Dataset extract:

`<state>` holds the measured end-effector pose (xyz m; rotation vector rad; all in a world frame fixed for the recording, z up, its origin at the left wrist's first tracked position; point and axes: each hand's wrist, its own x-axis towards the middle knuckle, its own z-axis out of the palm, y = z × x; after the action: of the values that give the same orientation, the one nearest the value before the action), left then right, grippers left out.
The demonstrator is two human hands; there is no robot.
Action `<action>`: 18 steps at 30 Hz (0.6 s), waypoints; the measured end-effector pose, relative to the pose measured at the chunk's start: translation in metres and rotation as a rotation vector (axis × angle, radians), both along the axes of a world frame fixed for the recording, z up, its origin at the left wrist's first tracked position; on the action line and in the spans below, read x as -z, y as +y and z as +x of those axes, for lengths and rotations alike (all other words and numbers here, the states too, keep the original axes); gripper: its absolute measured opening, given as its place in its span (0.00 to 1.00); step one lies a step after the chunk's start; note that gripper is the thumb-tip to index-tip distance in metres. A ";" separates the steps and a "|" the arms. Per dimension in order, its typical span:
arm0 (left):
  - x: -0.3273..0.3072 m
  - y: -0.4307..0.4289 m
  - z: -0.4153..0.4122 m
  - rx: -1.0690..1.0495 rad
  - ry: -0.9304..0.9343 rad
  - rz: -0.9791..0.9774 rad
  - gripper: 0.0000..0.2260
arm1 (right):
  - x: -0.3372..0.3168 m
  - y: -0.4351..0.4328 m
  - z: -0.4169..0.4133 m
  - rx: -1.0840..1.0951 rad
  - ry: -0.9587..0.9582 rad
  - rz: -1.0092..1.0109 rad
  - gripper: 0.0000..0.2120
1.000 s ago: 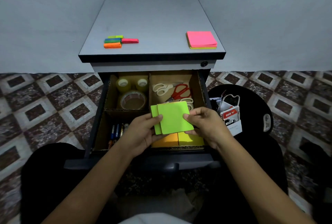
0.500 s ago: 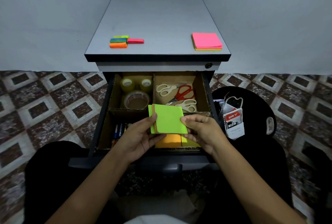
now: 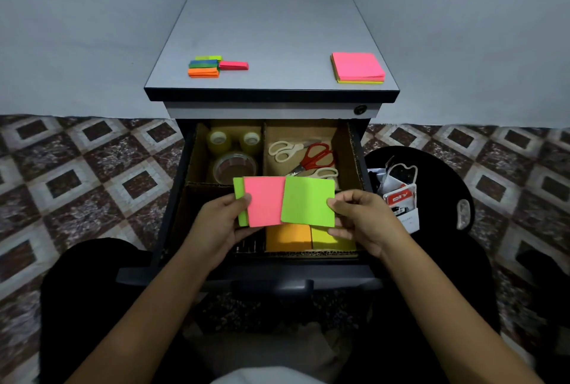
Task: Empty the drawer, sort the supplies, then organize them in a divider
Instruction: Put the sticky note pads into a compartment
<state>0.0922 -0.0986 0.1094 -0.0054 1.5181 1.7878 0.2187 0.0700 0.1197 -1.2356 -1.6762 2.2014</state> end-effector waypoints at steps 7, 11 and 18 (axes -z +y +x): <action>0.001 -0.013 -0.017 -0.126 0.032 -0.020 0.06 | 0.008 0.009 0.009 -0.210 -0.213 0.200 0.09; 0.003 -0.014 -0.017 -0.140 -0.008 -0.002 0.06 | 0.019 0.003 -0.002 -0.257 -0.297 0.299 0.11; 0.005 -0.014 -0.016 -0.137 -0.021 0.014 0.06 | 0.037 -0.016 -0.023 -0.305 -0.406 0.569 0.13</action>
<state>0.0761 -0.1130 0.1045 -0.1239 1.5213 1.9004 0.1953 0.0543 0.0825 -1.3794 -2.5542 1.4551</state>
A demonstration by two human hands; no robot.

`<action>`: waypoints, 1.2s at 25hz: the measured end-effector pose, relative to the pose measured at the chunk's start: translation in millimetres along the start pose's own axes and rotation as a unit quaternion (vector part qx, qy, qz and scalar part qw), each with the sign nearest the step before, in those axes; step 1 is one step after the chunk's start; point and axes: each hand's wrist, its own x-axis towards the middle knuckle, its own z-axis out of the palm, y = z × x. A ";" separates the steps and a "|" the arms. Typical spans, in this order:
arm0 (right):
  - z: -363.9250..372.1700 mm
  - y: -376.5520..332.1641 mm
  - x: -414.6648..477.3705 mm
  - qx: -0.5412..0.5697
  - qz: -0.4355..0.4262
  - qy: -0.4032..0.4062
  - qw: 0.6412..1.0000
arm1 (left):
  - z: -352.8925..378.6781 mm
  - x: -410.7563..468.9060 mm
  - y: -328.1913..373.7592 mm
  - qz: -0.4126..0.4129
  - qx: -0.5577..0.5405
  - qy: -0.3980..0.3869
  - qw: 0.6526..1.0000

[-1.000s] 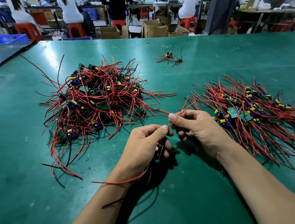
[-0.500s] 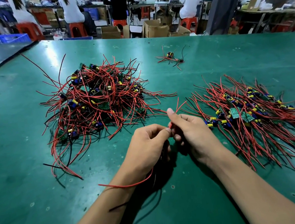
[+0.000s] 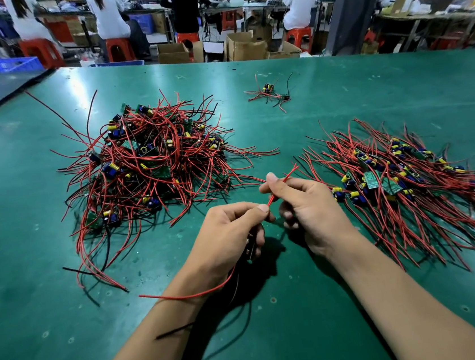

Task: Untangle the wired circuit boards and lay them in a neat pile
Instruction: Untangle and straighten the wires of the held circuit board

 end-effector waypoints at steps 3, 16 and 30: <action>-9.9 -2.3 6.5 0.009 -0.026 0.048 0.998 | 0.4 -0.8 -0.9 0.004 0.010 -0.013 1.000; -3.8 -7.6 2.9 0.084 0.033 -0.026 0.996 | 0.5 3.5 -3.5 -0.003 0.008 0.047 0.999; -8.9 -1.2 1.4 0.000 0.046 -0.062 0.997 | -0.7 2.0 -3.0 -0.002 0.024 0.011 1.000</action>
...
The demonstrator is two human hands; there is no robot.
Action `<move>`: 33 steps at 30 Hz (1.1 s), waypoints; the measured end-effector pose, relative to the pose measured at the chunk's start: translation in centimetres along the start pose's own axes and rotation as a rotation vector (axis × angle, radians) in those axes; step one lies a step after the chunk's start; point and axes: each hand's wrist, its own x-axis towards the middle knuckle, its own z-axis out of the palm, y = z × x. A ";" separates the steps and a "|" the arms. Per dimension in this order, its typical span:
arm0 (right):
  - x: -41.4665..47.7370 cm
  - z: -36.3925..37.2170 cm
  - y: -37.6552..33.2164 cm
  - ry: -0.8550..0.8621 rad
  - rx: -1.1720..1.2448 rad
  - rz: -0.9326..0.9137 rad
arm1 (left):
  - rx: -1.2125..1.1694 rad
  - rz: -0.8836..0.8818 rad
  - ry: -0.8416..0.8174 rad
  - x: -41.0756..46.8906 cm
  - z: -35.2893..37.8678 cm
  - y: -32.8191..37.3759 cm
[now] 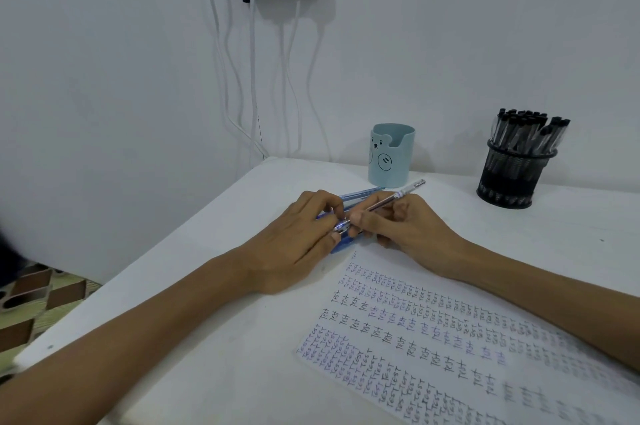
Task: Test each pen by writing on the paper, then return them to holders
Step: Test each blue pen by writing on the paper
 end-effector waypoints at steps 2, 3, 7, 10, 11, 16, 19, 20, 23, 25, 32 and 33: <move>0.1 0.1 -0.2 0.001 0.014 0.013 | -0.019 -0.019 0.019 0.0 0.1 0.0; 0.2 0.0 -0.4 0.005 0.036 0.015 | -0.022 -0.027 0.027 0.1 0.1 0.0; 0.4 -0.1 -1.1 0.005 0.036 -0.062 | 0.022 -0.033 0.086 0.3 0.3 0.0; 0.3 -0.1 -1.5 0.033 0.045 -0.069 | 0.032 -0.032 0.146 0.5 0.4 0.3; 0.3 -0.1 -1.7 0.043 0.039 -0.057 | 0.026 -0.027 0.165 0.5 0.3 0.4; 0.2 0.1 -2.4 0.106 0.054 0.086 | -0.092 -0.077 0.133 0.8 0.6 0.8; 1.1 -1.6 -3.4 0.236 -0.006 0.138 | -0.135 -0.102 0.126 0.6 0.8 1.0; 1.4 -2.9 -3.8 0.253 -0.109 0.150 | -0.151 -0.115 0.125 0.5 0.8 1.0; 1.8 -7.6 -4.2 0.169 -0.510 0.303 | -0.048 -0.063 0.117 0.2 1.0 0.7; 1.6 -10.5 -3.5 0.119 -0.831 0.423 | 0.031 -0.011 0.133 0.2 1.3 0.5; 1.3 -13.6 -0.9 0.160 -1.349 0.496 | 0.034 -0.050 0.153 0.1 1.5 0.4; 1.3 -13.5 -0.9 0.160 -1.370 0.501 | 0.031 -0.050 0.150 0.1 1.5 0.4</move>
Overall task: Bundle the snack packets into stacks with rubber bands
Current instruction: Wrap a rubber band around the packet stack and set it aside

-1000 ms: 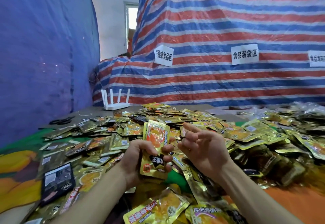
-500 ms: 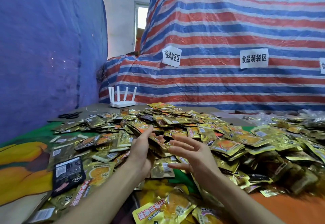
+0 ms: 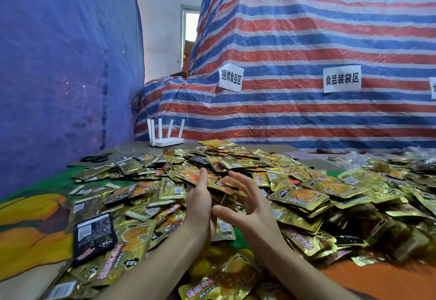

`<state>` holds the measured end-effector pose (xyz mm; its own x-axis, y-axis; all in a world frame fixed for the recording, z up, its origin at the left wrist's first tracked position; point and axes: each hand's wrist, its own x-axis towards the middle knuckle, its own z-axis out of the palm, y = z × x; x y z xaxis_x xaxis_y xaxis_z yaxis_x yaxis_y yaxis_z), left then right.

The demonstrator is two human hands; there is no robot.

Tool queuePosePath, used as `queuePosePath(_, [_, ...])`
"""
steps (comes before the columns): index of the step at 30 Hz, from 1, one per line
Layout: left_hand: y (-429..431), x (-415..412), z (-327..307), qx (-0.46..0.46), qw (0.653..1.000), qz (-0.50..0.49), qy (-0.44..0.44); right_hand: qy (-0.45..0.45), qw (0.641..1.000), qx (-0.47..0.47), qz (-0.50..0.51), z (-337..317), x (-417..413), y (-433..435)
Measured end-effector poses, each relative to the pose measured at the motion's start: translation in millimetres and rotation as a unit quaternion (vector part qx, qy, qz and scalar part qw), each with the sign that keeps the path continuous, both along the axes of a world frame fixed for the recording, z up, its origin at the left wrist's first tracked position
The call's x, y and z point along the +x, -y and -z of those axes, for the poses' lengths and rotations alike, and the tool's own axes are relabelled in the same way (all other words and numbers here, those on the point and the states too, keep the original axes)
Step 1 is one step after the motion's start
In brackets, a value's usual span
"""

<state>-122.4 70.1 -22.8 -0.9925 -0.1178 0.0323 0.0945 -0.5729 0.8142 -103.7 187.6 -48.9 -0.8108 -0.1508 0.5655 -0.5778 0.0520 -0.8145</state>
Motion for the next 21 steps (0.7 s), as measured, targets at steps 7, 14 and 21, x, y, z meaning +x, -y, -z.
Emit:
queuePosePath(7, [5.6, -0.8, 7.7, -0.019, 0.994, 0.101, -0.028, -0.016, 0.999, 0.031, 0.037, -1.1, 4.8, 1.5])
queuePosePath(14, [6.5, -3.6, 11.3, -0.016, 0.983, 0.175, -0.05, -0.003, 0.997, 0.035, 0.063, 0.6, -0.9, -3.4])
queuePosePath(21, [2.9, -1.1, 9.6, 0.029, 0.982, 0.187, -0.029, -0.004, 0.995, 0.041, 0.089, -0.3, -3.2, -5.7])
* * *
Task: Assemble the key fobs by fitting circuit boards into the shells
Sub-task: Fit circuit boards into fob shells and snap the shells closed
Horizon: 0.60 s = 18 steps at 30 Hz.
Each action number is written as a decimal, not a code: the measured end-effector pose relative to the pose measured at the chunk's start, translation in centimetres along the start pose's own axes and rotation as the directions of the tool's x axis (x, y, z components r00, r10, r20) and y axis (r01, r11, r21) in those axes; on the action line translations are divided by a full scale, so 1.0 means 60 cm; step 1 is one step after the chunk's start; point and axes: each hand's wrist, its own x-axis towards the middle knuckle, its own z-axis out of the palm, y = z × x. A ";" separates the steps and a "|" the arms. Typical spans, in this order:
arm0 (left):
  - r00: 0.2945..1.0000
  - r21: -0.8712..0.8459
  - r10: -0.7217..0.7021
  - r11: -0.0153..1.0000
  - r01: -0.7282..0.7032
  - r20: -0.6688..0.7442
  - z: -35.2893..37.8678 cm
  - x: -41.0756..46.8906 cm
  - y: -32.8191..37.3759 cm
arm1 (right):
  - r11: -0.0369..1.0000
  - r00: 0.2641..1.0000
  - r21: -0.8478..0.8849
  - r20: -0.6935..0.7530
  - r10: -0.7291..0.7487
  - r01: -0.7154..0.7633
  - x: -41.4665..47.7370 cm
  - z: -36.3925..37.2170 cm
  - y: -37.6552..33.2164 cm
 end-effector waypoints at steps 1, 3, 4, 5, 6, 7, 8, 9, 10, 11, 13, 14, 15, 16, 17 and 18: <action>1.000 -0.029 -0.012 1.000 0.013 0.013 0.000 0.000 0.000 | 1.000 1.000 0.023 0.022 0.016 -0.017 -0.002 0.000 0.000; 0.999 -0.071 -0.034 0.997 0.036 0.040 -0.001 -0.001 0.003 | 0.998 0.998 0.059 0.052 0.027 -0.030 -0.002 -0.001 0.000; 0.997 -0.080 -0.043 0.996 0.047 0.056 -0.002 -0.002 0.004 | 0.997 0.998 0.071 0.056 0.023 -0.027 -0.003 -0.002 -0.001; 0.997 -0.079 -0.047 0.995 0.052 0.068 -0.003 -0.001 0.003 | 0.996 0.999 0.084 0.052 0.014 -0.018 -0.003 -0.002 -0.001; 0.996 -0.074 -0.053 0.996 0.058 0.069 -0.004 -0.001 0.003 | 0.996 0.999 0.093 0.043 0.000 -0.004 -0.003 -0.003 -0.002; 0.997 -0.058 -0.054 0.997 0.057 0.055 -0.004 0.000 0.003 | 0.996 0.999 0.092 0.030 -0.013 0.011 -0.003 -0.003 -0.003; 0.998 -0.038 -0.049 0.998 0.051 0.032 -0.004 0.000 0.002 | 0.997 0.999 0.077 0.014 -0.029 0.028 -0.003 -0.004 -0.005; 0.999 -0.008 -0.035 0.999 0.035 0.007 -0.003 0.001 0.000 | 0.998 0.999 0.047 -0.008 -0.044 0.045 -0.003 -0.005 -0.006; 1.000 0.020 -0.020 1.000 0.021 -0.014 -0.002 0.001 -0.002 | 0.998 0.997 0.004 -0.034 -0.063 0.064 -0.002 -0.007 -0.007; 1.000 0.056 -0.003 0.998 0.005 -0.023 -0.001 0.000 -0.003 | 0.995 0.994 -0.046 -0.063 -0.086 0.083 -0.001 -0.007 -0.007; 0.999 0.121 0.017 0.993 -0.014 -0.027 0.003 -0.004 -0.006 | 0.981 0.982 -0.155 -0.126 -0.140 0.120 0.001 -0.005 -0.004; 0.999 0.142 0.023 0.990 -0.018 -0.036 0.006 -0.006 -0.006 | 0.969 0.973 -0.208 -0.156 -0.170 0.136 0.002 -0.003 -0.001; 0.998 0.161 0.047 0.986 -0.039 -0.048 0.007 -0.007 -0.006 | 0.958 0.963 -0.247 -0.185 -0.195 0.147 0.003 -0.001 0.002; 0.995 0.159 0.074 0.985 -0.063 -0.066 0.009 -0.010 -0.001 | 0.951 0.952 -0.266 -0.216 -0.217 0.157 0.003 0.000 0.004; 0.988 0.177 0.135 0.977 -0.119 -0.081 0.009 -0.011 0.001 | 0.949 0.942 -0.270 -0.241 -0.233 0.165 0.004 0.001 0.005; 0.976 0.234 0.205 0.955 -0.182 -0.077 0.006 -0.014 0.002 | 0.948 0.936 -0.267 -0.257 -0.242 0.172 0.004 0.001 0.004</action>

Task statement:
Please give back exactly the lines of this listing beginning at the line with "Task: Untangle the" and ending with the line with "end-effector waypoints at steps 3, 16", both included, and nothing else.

Solution to the problem:
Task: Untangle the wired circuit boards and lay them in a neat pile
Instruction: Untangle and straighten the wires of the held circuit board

 end-effector waypoints at steps 3, 16 and 30: <action>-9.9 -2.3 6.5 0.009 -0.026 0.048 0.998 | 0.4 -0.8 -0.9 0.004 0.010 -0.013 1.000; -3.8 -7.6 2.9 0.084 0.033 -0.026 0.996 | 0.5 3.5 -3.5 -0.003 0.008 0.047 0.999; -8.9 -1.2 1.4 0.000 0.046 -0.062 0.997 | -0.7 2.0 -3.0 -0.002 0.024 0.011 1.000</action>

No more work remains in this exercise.